SWR: I ran the 30 year simulations to find SWR and average terminal value. TIPS and I-bonds dramatically affect the results of the simulations for lower stock allocation percentages. The maximum SWR is obtained at much lower stock allocation values when TIPS or I-bonds are used. In particular, maximum SWR for the commercial paper case is 4.12% with a stock allocation of 60%. For the TIPS case, the SWR increases to 4.3% with a stock allocation of 30%. And the I-bond simulations resulted in a SWR of 4.32% with a stock allocation of 25%. See table below for abreviated data summary.
Stock ---------max SWR----------
Alloc. TIPS comm paper I-bnd
100 3.74% 3.74% 3.74%
90 3.87% 3.85% 3.87%
80 3.98% 3.95% 3.98%
70 4.07% 4.04% 4.07%
60 4.16% 4.12% 4.16%
50 4.22% 3.91% 4.21%
40 4.28% 3.64% 4.28%
30 4.30% 3.35% 4.31%
20 4.10% 3.05% 4.31%
10 3.89% 2.70% 4.29%
Average Terminal Value: Average terminal value increased monotonically with increasing stock allocation for all three cases. I've tabulated the inflation adjusted terminal values as a multiple of the initial balance in the table below. TIPS and I-bonds reduce the average terminal values for stock allocations of 50% or less. In fact, the average terminal values become alarmingly low in order at stock allocation levels that achieve "optimum" SWR. If you are looking only at SWR, you might be missing another kind of risk to the portfolio because overall balances become so low.
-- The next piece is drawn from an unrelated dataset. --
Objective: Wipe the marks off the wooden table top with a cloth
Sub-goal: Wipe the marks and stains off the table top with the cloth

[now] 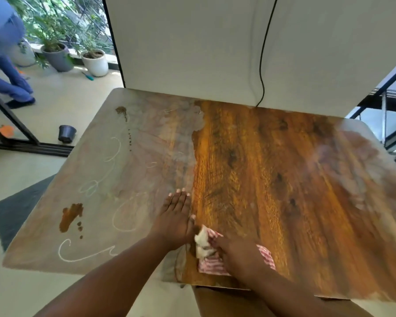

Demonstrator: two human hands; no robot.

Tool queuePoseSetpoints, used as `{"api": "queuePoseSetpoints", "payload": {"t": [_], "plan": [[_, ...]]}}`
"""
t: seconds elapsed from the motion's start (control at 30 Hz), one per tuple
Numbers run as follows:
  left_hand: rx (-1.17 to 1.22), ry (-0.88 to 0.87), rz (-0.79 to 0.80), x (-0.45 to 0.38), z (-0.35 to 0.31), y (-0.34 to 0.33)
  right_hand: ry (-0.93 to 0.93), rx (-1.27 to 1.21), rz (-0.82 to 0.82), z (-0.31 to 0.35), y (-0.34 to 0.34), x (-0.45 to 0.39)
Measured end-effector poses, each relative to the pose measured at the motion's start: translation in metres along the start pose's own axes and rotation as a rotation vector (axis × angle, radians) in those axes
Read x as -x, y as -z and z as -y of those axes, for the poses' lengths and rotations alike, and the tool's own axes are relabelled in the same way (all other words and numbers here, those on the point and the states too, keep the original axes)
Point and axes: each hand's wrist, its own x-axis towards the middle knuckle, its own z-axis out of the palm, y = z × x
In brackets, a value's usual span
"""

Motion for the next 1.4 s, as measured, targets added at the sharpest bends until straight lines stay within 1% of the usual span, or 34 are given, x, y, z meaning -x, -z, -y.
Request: {"api": "queuePoseSetpoints", "payload": {"t": [0.1,0.17,0.23,0.33,0.4,0.53,0.77,0.83,0.9,1.0,1.07,1.17,1.23,1.3,1.4], "plan": [[-0.009,0.051,-0.031,-0.005,0.004,0.005,-0.065,-0.019,-0.012,-0.026,0.013,-0.003],[-0.020,0.090,-0.026,-0.005,0.008,0.007,-0.110,-0.023,-0.041,-0.026,0.021,-0.017],[-0.041,0.117,-0.019,0.001,0.011,0.008,-0.065,-0.056,-0.044,-0.013,0.020,-0.017],[-0.074,0.125,-0.018,0.013,0.013,0.005,0.085,-0.108,0.090,-0.002,0.006,0.008],[-0.076,0.132,-0.005,0.021,0.013,0.002,0.118,-0.109,0.141,-0.003,0.003,0.019],[-0.089,0.149,-0.002,0.029,0.012,-0.001,0.144,-0.077,0.131,0.000,0.003,0.024],[-0.108,0.100,-0.010,0.020,0.001,0.002,0.231,-0.046,0.094,0.045,-0.002,0.009],[-0.114,0.084,-0.014,0.018,0.000,0.003,0.225,-0.038,0.102,0.040,-0.004,0.016],[-0.110,0.069,-0.019,0.018,0.003,0.006,0.200,-0.022,0.134,0.020,-0.002,0.027],[-0.109,0.059,-0.021,0.023,0.015,0.011,0.173,0.022,0.187,-0.010,0.003,0.039],[-0.122,0.074,-0.037,0.030,0.028,0.015,0.147,0.045,0.199,-0.013,0.006,0.039],[-0.153,0.079,-0.030,0.042,0.049,0.019,0.138,0.030,0.175,0.012,0.006,0.022],[-0.161,0.097,-0.022,0.051,0.062,0.018,0.159,-0.034,0.120,0.046,0.000,0.000],[-0.150,0.109,-0.009,0.059,0.071,0.016,0.186,-0.027,0.063,0.086,-0.013,-0.020],[-0.160,0.102,0.004,0.066,0.083,0.014,0.246,-0.005,0.089,0.123,-0.022,-0.026]]}}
Stock ----ave terminal value----
Alloc. TIPS comm paper I-bnd
100 3.208 3.208 3.208
90 2.671 2.641 2.744
80 2.176 2.246 2.362
70 1.763 1.861 1.979
60 1.372 1.53 1.669
50 1.042 1.422 1.377
40 0.751 1.356 1.089
30 0.51 1.299 0.848
20 0.407 1.248 0.658
10 0.316 1.215 0.484
Terminal Values with equivalent Withdrawal Rates: Part of the effect noted above (ie. reduction of average terminal value using TIPS and I-bonds) is due to the use of increased SWR for these cases. So I re-ran the simulations capping the SWR for the TIPS simulations at the maximum SWR for commercial paper. (I leave the I-bond simulation for someone else). The TIPS case still results in a reduction of terminal value, but not as significantly.
Stock -----SWR----- -ave terminal value-
Alloc. TIPS comm paper TIPS comm paper
100 3.74% 3.74% 3.208 3.208
90 3.87% 3.85% 2.671 2.641
80 3.98% 3.95% 2.176 2.246
70 4.12% 4.04% 1.763 1.861
60 4.12% 4.12% 1.400 1.53
50 4.12% 3.91% 1.110 1.422
40 4.12% 3.64% 0.850 1.356
30 4.30% 3.35% 0.600 1.299
20 4.10% 3.05% 0.407 1.248
Summary: So for all three bond types, there is a tradeoff between maximizing safe withdrawal rate (SWR) and increasing your odds of experiencing portfolio growth that outstrips inflation (thereby increasing your SWR). Use of TIPS or I-bonds increases SWR over commercial paper, but only by moving the optimum stock allocation to values that reduce odds of large portfolio growth. If you use TIPS or I-bonds with equivalent stock allocations, you make marginal increases in SWR with small reductions in average terminal value.